Abstract: This article presents an experience report with an exploratory approach, combining results measurement methods applied in the educational context of Software Engineering. The study aims to investigate the responsible use of Large Language Models (LLMs) in generating software requirements based on artifacts produced by Event Storming workshops. It aims to evaluate whether combining methodologies with AI-based tools can improve student autonomy and conceptual understanding. The research was conducted with final-year undergraduate students in a Systems Analysis and Development program. The activity was structured into three phases: training and project planning using Lean Inception, requirement generation using LLMs based on Event Storming outputs, and individual evaluation. We collected data through a Likert-scale questionnaire.
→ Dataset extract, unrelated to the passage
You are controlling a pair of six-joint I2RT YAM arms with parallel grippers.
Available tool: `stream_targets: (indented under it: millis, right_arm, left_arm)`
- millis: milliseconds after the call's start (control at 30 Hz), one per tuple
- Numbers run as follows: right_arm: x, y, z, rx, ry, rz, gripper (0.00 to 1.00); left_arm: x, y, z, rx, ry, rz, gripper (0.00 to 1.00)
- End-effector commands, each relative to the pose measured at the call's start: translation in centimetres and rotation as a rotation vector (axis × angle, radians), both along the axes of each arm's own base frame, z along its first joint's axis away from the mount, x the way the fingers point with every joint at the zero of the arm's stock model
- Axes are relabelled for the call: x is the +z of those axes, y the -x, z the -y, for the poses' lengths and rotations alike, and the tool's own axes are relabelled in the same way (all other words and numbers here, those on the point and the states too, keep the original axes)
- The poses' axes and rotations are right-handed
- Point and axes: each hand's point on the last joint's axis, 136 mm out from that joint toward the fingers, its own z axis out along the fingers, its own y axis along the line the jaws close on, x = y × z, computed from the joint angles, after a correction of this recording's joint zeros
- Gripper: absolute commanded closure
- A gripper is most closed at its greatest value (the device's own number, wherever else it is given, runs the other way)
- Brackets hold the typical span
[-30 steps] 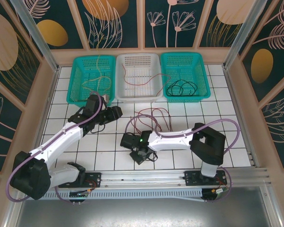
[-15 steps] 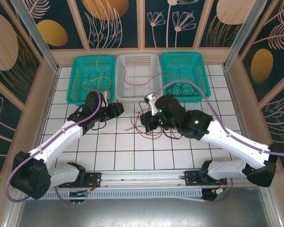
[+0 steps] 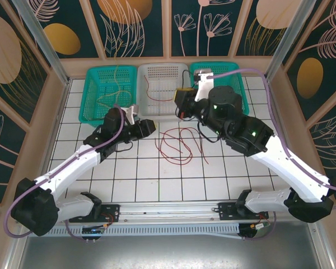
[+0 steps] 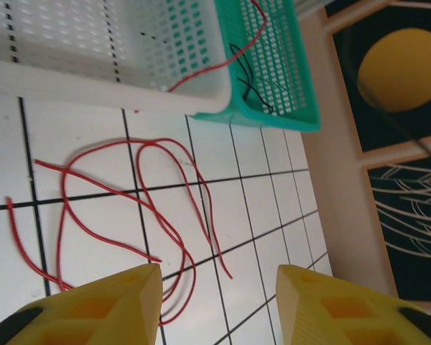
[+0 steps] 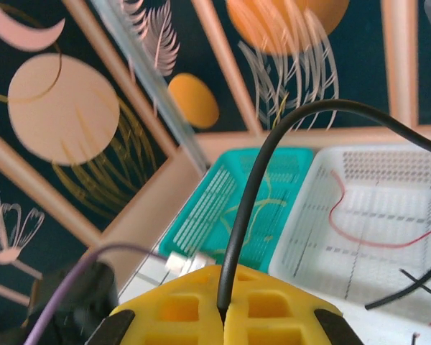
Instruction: Untangle the cables
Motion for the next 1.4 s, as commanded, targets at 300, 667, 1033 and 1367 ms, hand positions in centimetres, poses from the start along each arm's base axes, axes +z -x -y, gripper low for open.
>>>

The findings indicate that even students with no experience in Event Storming were able to use the technique to generate inputs for LLMs. The results showed a high utilization of the requirements generated by AI in conjunction with Event Storming. The combined use of Event Storming and LLMs has proven promising for teaching requirements engineering, fostering critical thinking, and promoting student autonomy. We observed in the study that students who had greater ease in meeting the requirements were more critical of the quality.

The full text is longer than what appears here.